In the listing that follows, the range to quote begins at the line that has "(407, 275): 74, -15, 69" and ends after the line that has "This document holds"; quote it verbatim and add nothing.
______________________________
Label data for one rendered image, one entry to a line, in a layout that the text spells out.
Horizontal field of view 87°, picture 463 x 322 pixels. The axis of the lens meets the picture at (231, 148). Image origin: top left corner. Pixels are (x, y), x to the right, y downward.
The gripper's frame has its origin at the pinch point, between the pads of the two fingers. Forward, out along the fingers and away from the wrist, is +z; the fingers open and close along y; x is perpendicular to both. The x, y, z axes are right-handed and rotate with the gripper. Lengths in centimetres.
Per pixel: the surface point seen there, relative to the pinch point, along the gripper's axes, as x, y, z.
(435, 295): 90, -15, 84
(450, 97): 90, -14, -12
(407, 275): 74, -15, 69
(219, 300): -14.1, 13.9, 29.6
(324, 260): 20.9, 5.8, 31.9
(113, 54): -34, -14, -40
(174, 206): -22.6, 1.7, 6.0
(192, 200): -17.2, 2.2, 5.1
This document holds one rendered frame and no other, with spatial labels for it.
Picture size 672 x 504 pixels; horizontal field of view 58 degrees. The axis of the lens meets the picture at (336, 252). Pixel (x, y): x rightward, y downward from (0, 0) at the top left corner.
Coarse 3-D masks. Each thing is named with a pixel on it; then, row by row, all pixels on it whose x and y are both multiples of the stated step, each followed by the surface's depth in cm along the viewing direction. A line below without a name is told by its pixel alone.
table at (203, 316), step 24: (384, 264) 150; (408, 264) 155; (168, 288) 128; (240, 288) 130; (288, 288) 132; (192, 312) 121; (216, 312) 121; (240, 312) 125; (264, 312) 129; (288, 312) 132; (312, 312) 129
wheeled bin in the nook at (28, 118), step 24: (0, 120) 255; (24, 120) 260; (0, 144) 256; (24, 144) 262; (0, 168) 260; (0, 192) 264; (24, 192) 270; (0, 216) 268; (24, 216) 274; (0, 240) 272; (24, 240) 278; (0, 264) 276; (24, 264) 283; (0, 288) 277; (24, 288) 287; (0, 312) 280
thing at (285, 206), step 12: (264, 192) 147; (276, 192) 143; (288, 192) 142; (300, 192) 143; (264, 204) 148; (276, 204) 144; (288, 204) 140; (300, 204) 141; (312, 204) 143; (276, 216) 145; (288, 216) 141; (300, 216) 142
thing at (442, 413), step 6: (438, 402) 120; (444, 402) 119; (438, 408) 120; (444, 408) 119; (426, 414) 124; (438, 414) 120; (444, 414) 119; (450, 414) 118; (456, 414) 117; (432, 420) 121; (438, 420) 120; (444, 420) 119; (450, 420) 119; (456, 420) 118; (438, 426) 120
______________________________
# Task result:
(407, 275): 74, -15, 69
(219, 300): -14.1, 13.9, 29.6
(324, 260): 20.9, 5.8, 31.9
(113, 54): -34, -14, -40
(174, 206): -22.6, 1.7, 6.0
(192, 200): -17.2, 2.2, 5.1
This document holds one rendered frame and no other, with spatial labels for it.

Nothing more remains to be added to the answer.